November 16, 2018

Making Your Home a Great Learning Environment

Whether you choose to homeschool your child or send them to school, a home environment conducive to learning is essential. Children are constantly learning, and their education doesn’t stop beyond the classroom. If you want to make your home the best it can be for your little learner, follow the “3 B’s” to a nurturing home learning environment: Books, Breakfast, and Bedtime.



You may choose to incorporate reading books into your child’s nightly routine or be more lax if you have a bookworm who constantly reads. Studies show that children who read often have a larger vocabulary and are better writers than children who do not read frequently. Even reading a book to your child produces beneficial results. Whatever the case may be, making time for reading is critical to a child’s vocabulary growth and grammar apprehension. Don’t be surprised if you find your child using words you have to look up in the dictionary!

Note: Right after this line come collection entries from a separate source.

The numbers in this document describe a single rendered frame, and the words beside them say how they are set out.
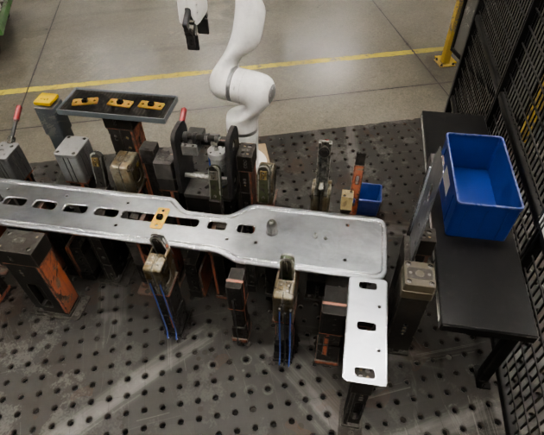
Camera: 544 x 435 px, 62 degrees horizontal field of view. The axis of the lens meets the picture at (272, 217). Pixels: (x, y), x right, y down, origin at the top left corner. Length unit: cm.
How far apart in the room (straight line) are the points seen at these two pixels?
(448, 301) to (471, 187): 44
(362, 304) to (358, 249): 18
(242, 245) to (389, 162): 97
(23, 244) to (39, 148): 225
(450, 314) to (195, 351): 75
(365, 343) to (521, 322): 37
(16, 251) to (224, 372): 67
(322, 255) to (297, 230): 11
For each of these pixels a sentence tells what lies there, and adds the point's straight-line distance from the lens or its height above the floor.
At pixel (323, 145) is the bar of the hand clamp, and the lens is 129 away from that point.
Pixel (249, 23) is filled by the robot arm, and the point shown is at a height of 136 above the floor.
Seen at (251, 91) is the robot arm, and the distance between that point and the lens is 158.
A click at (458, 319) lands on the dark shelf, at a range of 120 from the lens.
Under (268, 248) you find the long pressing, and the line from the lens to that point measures 129.
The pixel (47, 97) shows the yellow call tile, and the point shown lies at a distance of 177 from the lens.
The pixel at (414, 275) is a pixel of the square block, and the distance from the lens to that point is 120.
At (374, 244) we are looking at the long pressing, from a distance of 132.
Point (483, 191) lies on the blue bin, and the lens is 152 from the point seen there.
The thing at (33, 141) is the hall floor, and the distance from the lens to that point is 375.
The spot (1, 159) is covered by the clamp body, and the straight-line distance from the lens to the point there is 173.
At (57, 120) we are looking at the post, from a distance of 176.
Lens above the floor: 199
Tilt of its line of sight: 47 degrees down
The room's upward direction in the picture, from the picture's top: 1 degrees counter-clockwise

Breakfast is more than part of a routine; it prepares your body and mind for the day ahead. If your child goes to school without breakfast, they will go half the school day without food. Assuming they eat lunch in the middle of the day, that’s half of their learning that they are not fully taking in because their body is not getting enough energy in the morning. It is easy to forget that food plays a big role in mental faculties. Your child will be more focused and attentive in class if they start the school day with a healthy meal. Breakfast time can also be an opportunity to teach your child about healthy food choices and nutrition.



Children thrive in organized environments. Being able to have a dependable bedtime is important in establishing healthy routines. Just like having breakfast in the morning, getting enough sleep is essential in productive brain function. Sleep is perhaps the most important part of the “3 B’s”, because a child cannot learn anything if they are sleeping at their desks during class. As many hours that parents feel they need for all the hard work they do, children actually require more sleep than adults. Experts recommend that school-aged children get between 9 and 12 hours of sleep per night.


Finding Time to Learn

You don’t have to turn your home into a makeshift school in order for your child to experience a home learning environment. You can take opportunities in your everyday life to teach and encourage your children. For example, you may use bath time as a way to teach time management by giving a certain amount of time for an activity like hair washing vs. washing their face. Or, you may choose to turn chore time into a math lesson if you reward with money. However you choose to make time for learning in your home, your child will benefit from the effort you put in to make time for their growth and development.